Elon Musk Emails Employees About 'Extensive and Damaging Sabotage' By Employee (cnbc.com)
An anonymous reader quotes a report from CNBC: Tesla CEO Elon Musk sent an email to all employees on Monday morning about a factory fire, and seemed to reference possible sabotage. Now, CNBC has learned that Musk also sent an e-mail to all employees at Tesla late on Sunday night alleging that he has discovered a saboteur in the company's ranks. Musk said this person had conducted "quite extensive and damaging sabotage" to the company's operations, including by changing code to an internal product and exporting data to outsiders. In the email, Musk said "the investigation will continue in depth this week" to "figure out if [the saboteur] was acting alone or with others at Tesla and if he was working with any outside organizations [that want Tesla to disappear]." You can read the full email via CNBC's report.
I remember the flat-out lies newspaper testreports told about the range of Tesla cars and that were uncovered by the logs the car had recorded about how it actually had been driven. To me there is no doubt that behind the scenes specialised agencies and perhaps even darker machinations are at work to throw monkey wrenches into Teslas attempt to build an market feasilbe electric car.

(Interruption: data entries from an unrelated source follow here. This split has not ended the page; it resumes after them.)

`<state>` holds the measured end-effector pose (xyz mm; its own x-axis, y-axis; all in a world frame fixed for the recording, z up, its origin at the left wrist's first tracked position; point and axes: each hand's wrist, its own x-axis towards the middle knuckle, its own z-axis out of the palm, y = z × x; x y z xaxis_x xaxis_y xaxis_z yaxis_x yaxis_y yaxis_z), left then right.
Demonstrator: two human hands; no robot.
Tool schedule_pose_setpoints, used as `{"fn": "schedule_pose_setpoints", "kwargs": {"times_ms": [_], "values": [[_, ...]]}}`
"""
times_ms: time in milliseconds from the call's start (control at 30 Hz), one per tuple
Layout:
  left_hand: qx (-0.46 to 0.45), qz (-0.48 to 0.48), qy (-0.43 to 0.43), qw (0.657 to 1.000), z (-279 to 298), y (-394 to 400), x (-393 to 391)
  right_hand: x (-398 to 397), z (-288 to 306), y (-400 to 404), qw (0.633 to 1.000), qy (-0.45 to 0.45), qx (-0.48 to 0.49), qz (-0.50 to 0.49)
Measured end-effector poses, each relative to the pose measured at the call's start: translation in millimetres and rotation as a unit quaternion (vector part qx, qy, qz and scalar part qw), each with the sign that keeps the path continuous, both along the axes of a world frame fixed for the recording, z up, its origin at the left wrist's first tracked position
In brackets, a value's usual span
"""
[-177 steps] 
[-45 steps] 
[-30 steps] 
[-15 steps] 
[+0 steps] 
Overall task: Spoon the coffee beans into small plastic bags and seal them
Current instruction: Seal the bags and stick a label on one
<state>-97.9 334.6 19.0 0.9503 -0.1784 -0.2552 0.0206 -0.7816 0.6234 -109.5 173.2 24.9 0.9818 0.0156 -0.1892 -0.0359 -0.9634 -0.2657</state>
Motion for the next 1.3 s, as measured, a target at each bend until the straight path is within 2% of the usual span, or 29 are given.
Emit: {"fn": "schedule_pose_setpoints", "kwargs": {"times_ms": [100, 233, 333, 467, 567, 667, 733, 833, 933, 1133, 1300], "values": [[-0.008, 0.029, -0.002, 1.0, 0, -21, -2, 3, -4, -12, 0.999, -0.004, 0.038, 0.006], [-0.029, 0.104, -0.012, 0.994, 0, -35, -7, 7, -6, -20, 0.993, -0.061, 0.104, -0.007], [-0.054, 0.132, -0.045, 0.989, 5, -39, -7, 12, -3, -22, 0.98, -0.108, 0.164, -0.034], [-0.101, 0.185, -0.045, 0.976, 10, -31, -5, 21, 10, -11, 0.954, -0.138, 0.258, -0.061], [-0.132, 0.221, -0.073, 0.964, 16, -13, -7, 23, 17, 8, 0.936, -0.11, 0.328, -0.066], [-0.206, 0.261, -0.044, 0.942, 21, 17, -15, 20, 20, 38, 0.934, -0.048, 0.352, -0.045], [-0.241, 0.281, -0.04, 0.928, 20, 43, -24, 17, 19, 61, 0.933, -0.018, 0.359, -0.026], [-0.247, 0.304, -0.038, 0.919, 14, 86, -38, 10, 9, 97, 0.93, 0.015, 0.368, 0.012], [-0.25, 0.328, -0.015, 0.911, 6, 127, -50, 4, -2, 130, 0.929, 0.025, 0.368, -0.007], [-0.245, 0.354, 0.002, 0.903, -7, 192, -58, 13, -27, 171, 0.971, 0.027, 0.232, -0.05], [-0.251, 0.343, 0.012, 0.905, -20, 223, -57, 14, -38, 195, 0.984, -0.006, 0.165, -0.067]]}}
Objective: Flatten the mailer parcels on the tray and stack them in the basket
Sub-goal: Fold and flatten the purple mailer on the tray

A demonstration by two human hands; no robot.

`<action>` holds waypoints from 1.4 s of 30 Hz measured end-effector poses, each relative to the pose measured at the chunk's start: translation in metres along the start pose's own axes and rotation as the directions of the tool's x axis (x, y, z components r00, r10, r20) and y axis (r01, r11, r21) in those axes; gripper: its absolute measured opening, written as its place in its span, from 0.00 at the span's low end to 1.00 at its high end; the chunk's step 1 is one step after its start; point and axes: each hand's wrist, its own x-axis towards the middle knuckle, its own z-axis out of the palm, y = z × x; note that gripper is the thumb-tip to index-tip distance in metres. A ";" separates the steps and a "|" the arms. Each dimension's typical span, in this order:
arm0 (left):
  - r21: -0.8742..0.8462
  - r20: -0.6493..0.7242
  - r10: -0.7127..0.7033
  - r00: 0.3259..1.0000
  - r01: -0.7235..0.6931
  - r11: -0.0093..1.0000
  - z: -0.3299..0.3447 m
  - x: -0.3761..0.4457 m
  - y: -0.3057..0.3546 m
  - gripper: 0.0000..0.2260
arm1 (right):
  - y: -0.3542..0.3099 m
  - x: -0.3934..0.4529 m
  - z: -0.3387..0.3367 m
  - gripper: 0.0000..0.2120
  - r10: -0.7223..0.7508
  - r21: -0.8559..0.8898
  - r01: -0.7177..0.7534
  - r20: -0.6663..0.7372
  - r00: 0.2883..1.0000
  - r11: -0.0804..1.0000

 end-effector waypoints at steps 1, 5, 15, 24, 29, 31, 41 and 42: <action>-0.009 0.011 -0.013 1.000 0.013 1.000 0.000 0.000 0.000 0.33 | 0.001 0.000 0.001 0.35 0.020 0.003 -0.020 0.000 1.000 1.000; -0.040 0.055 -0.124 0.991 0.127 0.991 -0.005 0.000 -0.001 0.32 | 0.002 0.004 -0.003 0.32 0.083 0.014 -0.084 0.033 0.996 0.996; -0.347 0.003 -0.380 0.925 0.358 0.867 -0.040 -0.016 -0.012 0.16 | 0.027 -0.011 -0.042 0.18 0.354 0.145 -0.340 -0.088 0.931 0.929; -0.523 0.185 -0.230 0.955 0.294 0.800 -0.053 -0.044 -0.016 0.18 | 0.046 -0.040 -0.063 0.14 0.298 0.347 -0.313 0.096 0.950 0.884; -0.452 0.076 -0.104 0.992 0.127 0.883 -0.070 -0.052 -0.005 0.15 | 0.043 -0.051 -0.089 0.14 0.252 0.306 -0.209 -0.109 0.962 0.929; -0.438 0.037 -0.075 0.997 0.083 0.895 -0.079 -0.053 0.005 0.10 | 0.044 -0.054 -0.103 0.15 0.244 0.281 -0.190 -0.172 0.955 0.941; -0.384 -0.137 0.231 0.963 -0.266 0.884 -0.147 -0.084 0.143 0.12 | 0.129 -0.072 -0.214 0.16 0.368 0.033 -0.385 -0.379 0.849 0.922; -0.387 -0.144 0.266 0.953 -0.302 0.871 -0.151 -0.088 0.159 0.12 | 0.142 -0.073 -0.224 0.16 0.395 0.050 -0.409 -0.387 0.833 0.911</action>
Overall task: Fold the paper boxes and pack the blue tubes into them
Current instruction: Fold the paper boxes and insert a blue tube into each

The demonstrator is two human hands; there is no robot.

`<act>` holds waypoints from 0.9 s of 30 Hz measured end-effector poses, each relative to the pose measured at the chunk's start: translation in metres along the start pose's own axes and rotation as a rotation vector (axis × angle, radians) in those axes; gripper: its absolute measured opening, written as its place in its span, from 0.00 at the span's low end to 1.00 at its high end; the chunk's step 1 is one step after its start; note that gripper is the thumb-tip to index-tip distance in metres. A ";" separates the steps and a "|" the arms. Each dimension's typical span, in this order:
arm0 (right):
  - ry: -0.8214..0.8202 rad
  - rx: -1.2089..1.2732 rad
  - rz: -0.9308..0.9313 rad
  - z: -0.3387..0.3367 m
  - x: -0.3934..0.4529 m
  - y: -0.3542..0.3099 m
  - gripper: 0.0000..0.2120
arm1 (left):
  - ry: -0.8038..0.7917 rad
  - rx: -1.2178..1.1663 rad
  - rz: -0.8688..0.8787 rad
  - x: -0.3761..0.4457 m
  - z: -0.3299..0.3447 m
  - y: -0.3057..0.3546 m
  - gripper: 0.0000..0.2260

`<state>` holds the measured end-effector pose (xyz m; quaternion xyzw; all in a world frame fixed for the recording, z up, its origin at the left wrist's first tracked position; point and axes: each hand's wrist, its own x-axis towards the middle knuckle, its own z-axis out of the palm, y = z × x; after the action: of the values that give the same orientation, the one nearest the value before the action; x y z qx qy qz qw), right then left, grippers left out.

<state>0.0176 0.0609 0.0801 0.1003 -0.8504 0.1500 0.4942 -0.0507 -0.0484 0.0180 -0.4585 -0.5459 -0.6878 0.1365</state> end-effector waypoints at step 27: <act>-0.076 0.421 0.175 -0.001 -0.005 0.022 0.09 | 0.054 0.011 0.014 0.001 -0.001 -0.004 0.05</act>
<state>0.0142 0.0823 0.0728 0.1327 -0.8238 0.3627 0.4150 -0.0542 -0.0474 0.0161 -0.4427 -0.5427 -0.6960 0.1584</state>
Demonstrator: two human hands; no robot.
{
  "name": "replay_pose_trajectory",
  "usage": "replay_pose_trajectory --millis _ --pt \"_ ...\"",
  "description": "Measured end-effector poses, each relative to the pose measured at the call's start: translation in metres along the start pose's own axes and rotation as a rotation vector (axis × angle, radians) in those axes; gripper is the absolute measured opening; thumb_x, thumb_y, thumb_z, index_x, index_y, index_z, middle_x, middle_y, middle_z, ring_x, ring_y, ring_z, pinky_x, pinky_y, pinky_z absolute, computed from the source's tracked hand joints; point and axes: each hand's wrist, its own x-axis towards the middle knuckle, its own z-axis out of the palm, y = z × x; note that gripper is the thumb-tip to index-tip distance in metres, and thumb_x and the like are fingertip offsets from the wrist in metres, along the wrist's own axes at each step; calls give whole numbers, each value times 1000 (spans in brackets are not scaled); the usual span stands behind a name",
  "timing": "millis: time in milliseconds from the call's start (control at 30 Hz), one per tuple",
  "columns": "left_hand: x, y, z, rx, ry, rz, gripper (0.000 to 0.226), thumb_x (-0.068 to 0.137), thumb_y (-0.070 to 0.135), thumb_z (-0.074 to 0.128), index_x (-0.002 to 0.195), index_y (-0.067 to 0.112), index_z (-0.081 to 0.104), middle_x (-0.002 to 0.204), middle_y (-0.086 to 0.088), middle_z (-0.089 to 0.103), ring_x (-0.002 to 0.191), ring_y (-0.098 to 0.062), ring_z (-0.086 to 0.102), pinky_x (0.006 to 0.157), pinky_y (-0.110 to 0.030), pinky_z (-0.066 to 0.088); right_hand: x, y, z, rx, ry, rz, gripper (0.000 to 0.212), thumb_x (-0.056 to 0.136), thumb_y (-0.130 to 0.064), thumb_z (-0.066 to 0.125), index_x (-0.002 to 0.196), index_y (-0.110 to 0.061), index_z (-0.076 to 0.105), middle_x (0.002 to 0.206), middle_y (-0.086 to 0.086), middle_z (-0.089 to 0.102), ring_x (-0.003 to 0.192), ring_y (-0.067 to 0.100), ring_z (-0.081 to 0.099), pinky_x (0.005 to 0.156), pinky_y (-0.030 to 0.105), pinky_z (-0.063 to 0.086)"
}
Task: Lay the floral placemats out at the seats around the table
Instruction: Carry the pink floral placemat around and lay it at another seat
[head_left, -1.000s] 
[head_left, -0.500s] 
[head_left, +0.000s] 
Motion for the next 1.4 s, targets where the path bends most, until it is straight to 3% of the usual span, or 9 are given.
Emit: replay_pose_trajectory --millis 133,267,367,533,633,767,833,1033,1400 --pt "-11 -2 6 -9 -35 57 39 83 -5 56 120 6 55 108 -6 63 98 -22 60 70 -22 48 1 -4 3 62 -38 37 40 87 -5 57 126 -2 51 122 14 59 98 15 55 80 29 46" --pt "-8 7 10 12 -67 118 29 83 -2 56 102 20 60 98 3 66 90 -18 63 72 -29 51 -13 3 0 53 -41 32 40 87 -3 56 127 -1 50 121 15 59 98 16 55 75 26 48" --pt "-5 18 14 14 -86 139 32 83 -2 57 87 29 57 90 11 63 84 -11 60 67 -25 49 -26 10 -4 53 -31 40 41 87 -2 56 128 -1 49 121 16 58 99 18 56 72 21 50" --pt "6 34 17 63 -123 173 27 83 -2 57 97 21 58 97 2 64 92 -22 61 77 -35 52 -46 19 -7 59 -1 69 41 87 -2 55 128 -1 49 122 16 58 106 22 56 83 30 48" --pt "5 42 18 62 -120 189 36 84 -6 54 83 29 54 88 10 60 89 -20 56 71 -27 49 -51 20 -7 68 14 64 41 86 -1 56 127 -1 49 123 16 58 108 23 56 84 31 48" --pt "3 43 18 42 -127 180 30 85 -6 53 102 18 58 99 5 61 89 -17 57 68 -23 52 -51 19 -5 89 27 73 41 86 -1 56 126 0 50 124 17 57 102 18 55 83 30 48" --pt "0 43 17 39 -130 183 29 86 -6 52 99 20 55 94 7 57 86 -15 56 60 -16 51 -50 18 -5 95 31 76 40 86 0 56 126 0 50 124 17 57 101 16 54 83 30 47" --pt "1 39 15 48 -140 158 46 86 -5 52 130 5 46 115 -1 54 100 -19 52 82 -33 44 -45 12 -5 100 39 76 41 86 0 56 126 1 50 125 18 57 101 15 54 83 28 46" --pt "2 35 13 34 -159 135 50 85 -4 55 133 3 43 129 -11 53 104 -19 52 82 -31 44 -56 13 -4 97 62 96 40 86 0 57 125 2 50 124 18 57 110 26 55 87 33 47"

Systematic sabotage at Tesla? Really way more likely than most people would think, IMHO.
We suffer more in our imagination than in reality. - Seneca
About 25% of the stock is shorted (varies day-to-day, but it's a single-digit fraction of the total).
When you short a stock on margin and the price goes up, you have to add money to your margin account to cover the potential loss.
Tesla stock is up almost 100 points over the last month, roughly 35% ($370 up from $275).
Tesla short sellers are taking a bath right now, to the tune of $2 billion in the last month.
A fair number of those short sellers would be interested in throwing a pile of cash (say $100,000) at a disgruntled employee to damage the production line.
Anyone care to bet against that prediction?
(The next step will probably be to get the FBI involved.)
But speculating that a big automotive competitor is possibly involved sounds nutty even if true.
No way. When the most shorted company in the world finds saboteurs it's nutty not to speculate.